Telle une bulle grossissant sans limite, elle devient un patrimoine identitaire. En elle viennent s’ajouter toute l’histoire, les pensées de groupes humains. Elle sert de boussole, de ponts de passerelle d’échange pour que la culture s’enrichisse.

 

C’est une sphère dans laquelle les mouvements d’opposition, de divergence, de consensus, cohabitent ; comme des membres animés, et assoiffés de connaissance.

 

Elle occupe votre vie, l’enjolive, ou l’accable selon la transmission ou les anecdotes écrites ou orales.

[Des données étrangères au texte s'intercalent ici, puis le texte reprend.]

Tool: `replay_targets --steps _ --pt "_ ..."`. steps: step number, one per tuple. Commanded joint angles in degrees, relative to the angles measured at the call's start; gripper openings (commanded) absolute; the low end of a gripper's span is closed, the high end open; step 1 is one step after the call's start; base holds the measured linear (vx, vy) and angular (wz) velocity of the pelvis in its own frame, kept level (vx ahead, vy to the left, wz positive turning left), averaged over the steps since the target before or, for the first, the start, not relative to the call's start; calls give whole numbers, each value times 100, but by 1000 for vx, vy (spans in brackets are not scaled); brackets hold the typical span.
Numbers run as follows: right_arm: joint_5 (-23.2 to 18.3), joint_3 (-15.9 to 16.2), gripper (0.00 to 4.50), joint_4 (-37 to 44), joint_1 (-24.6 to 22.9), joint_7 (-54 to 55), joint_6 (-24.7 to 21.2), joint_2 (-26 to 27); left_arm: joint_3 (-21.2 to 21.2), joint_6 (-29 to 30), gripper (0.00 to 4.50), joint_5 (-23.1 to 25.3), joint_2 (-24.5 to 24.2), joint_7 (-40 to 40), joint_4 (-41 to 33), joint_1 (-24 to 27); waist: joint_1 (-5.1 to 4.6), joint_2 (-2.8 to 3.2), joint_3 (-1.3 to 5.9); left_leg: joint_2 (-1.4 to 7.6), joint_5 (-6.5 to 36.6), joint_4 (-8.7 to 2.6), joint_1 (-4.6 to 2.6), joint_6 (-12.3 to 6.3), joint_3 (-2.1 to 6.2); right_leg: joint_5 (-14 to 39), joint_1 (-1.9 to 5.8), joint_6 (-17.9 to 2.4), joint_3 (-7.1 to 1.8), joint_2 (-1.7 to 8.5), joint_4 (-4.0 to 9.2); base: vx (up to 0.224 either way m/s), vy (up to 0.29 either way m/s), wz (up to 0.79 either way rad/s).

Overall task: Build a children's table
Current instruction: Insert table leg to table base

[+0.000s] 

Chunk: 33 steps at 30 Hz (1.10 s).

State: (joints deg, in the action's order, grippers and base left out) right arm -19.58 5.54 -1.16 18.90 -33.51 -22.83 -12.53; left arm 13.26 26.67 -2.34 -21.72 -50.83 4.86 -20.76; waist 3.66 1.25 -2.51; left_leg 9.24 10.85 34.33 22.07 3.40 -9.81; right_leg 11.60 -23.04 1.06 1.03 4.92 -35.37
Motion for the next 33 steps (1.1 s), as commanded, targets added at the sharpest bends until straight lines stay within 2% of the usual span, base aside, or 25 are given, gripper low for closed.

C’est l’instrument qui garde le souffle de nos aïeux dont nous sommes les courroies de transmission, et dont la rupture est comparable à l’effet d’une bombe. Car, elle contient la culture, notre culture, donc, le sens de notre vie.

 

Quand la plateforme identitaire n’est pas construite, tout le génie d’un peuple disparaît, au dépend d’un autre car la différence épidermique et idéologique a créé des sous-ensembles humains distincts, qui s’affrontent, s’asservissent, dans le but de gonfler et d’agrandir son territoire physique et imaginaire.

 

La littérature n’a jamais attenté à une possible substitution à l’histoire, ni à la science, mais s’accole à eux comme une sangsue, pour être incontournable, omniprésente, elle embellit la science et la rend plus attractive, plus comestible aux néophytes qui tâtonnent, titubent dans ces disciplines : littérature scientifique.

 

Vous, cher internaute, qui désirez apprendre, comprendre cette littérature Kmt (noire), la possédée pour le bienfait de notre peuple marginalisé, exproprié. Nous comptons, à notre modeste niveau, vous faire découvrir la richesse d’une littérature vivante qui s’accommode de l’univers Africain, le plus étendu possible.

 

Loin d’être un espace terne, KAMA, (l’Afrique) entrebâille sa porte, pour que qui veut, la dépouille et lui vend ses propres produits modifiés. Pas un jour ne passe sans qu’un livre n’apparaisse sur KAMA ; pas un jour ne passe pour qu’une émission télévisuelle ne fasse mention de ses forêts, ses animaux.

 

Mais ceux qui viennent n’ont jamais eu pour intention de partager la moisson avec nous, mais s’en servent comme objet de domination, et de suprématie, sur des hommes qu’ils considèrent comme inférieurs.

 

Le temps de passer à l’assaut est venu, contre ce sous- ensemble qui se veut moteur de notre vie, et méprise notre droit à l’existence.

 

Pas de Kmt (noir) à la télé, ou bien lorsqu’ils y sont, ce n’est que pour présenter des émissions de variétés, faire le clown, ayant des habitudes sexuelles bizards.

 

Plus nombreux nous serons à faire cette démarche vers notre communauté, plus ils comprendront que le peuple Kmt (noir) est en route pour prendre en main son destin, et devenir maître de sa culture et de sa littérature.

 

Nous sommes différents, nous voulons être détenteurs de notre différence et l’assumer avec force ! Car il n’y a pas de mal à être Kmt (noir), cette couleur qui se confond à la terre, la terre remplie d’éléments de vie : comment ne pas être fiers !

 

Sauvage, homme des bois si vous voulez, qu’importent vos épithètes, nous l’assumons ! Mais ces forêt sont le lieu de concentration de l’intelligence, pour lequel vous envoyez de nombreux scientifiques qui s’attèlent à concentrer leur effort de compréhension de ces lieux, pour agrandir leur intelligence.

 

Alors, pourquoi tant de mépris pour ces hommes de bois qui comblent vos retards scientifiques ? Comment omettre ces précieux faits qui valorisent et qui mettent l’homme noir à tout point votre égal.